§ **Task item**: Retype the entries below word for word, leaving none out.

[Stored entries]
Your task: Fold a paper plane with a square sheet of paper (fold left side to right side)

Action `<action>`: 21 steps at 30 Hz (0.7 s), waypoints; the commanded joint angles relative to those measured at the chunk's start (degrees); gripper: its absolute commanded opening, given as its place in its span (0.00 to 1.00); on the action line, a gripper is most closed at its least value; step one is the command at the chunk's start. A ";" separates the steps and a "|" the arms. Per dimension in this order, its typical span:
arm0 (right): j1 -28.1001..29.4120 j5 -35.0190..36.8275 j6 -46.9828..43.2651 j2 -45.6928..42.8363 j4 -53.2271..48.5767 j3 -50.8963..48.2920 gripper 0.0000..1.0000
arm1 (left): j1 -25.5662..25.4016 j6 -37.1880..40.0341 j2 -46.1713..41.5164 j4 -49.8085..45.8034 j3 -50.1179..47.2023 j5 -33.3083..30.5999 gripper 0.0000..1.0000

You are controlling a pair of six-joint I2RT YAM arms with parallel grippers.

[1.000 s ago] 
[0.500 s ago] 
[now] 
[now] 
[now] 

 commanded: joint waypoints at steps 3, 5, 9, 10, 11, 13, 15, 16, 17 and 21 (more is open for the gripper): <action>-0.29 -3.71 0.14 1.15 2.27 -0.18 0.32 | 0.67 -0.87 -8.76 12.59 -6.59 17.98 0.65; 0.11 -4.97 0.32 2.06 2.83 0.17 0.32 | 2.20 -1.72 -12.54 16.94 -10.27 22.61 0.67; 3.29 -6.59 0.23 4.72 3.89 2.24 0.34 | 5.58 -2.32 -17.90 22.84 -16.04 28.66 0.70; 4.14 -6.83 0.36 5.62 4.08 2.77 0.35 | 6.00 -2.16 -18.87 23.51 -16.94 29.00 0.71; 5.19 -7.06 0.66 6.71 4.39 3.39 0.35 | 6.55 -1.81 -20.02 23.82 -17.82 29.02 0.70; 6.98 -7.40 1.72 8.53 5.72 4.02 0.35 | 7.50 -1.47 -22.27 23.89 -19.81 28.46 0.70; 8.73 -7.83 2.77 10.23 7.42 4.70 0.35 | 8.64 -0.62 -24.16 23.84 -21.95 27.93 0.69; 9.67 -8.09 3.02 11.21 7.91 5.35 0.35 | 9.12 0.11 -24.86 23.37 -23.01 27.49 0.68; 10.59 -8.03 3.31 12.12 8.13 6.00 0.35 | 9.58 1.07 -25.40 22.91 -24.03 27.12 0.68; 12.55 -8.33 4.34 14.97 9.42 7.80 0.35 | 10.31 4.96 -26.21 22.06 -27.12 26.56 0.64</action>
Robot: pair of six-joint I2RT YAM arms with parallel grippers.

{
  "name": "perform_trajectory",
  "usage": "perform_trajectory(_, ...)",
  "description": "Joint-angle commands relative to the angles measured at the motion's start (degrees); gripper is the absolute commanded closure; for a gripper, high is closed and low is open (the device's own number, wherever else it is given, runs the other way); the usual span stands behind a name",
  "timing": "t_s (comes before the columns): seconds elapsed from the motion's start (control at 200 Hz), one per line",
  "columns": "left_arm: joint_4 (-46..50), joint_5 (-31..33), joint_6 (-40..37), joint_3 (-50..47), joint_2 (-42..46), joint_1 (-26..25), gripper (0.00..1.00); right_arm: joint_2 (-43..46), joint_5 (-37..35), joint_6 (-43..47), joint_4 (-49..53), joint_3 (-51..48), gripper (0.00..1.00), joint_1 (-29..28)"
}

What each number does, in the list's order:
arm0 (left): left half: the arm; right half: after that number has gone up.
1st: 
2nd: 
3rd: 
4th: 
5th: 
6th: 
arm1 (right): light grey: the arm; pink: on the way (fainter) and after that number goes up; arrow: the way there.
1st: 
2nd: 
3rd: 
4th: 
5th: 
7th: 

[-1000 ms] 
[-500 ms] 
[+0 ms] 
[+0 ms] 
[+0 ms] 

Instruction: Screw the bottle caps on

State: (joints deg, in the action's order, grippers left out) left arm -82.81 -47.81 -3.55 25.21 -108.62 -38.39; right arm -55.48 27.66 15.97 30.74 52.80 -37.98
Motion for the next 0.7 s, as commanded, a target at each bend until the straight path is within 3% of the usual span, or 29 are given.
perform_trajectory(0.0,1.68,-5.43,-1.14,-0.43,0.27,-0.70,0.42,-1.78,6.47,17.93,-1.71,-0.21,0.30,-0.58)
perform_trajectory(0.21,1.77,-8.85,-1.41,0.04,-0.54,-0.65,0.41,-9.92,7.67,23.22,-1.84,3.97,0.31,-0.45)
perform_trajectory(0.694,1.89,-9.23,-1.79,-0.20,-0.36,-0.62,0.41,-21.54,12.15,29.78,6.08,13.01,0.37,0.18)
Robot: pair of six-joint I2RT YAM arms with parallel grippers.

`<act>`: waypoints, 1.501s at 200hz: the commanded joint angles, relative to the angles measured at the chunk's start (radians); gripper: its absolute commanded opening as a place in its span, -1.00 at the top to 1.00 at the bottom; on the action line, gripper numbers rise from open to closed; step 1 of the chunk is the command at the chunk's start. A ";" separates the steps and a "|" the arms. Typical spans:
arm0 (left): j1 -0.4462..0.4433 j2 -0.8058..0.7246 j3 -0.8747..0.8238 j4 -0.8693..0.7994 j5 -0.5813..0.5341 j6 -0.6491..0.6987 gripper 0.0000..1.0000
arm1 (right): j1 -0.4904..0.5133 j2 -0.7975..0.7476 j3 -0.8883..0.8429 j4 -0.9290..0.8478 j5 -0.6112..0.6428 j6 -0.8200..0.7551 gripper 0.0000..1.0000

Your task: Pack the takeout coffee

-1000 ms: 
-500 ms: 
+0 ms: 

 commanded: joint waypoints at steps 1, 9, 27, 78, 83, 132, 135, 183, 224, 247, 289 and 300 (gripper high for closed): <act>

§ **Answer to the problem**:
Your task: Fold a paper plane with a square sheet of paper (fold left side to right side)

Action `<action>`: 21 steps at 30 Hz (0.7 s), waypoints; the commanded joint angles relative to those measured at the chunk's start (degrees); gripper: its absolute commanded opening, given as its place in its span (0.00 to 1.00); on the action line, a gripper is most closed at its least value; step one is the command at the chunk's start. A ";" separates the steps and a "|" the arms. Per dimension in this order, its typical span:
arm0 (right): j1 -28.1001..29.4120 j5 -35.0190..36.8275 j6 -46.9828..43.2651 j2 -45.6928..42.8363 j4 -53.2271..48.5767 j3 -50.8963..48.2920 gripper 0.0000..1.0000
arm1 (left): j1 -25.5662..25.4016 j6 -37.1880..40.0341 j2 -46.1713..41.5164 j4 -49.8085..45.8034 j3 -50.1179..47.2023 j5 -33.3083..30.5999 gripper 0.0000..1.0000

You are controlling a pair of six-joint I2RT YAM arms with parallel grippers.

[1.000 s ago] 
[0.500 s ago] 
[now] 
[now] 
[now] 

 commanded: joint waypoints at steps 3, 5, 9, 10, 11, 13, 15, 16, 17 and 21 (more is open for the gripper): <action>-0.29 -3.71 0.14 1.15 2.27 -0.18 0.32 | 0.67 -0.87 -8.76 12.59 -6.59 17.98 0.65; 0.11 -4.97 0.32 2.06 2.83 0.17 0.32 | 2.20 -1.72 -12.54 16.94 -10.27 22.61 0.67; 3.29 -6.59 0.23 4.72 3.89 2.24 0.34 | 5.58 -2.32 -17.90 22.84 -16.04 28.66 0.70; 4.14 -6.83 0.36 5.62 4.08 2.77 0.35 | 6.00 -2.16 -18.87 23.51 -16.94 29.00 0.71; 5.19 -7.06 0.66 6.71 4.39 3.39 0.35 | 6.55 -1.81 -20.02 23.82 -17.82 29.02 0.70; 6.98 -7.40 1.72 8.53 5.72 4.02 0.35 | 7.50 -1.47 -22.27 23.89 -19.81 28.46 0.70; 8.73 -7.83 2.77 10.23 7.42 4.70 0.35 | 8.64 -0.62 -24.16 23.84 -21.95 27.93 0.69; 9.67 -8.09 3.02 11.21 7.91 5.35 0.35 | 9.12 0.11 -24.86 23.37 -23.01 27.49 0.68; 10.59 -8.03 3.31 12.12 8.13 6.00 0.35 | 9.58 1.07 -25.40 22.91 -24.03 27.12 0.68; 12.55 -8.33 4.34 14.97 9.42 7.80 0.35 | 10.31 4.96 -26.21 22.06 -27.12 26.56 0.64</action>
Robot: pair of six-joint I2RT YAM arms with parallel grippers.

{
  "name": "perform_trajectory",
  "usage": "perform_trajectory(_, ...)",
  "description": "Joint-angle commands relative to the angles measured at the motion's start (degrees); gripper is the absolute commanded closure; for a gripper, high is closed and low is open (the device's own number, wherever else it is given, runs the other way); the usual span stands behind a name",
  "timing": "t_s (comes before the columns): seconds elapsed from the motion's start (control at 200 Hz), one per line",
  "columns": "left_arm: joint_4 (-46..50), joint_5 (-31..33), joint_6 (-40..37), joint_3 (-50..47), joint_2 (-42..46), joint_1 (-26..25), gripper (0.00..1.00); right_arm: joint_2 (-43..46), joint_5 (-37..35), joint_6 (-43..47), joint_4 (-49..53), joint_3 (-51..48), gripper (0.00..1.00), joint_1 (-29..28)"
}

What each number does, in the list's order:
arm0 (left): left half: the arm; right half: after that number has gone up.
1st: 
2nd: 
3rd: 
4th: 
5th: 
6th: 
arm1 (right): light grey: the arm; pink: on the way (fainter) and after that number goes up; arrow: the way there.
1st: 
2nd: 
3rd: 
4th: 
5th: 
7th: 

[-1000 ms] 
[-500 ms] 
[+0 ms] 
[+0 ms] 
[+0 ms] 

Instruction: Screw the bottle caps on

State: (joints deg, in the action's order, grippers left out) left arm -82.81 -47.81 -3.55 25.21 -108.62 -38.39; right arm -55.48 27.66 15.97 30.74 52.80 -37.98
Motion for the next 0.7 s, as commanded, a target at each bend until the straight path is within 3% of the usual span, or 29 are given.
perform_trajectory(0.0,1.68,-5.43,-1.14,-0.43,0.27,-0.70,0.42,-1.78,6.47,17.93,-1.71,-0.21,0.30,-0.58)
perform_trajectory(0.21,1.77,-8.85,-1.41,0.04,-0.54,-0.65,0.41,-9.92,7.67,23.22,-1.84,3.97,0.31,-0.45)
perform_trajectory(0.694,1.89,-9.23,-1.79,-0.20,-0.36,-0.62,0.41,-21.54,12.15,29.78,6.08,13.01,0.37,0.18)
Robot: pair of six-joint I2RT YAM arms with parallel grippers.

`<act>`: waypoints, 1.501s at 200hz: the commanded joint angles, relative to the angles measured at the chunk's start (radians); gripper: its absolute commanded opening as a place in its span, -1.00 at the top to 1.00 at the bottom; on the action line, gripper numbers rise from open to closed; step 1 of the chunk is the command at the chunk's start. A ";" separates the steps and a "|" the arms. Typical spans:
arm0 (left): j1 -0.4462..0.4433 j2 -0.8058..0.7246 j3 -0.8747..0.8238 j4 -0.8693..0.7994 j5 -0.5813..0.5341 j6 -0.6491..0.6987 gripper 0.0000..1.0000
arm1 (right): j1 -0.4904..0.5133 j2 -0.7975..0.7476 j3 -0.8883..0.8429 j4 -0.9290..0.8478 j5 -0.6112..0.6428 j6 -0.8200..0.7551 gripper 0.0000..1.0000

Your task: Pack the takeout coffee

-1000 ms: 
-500 ms: 
+0 ms: 

 commanded: joint waypoints at steps 1, 9, 27, 78, 83, 132, 135, 183, 224, 247, 289 and 300 (gripper high for closed): <act>

This exercise requires no further output.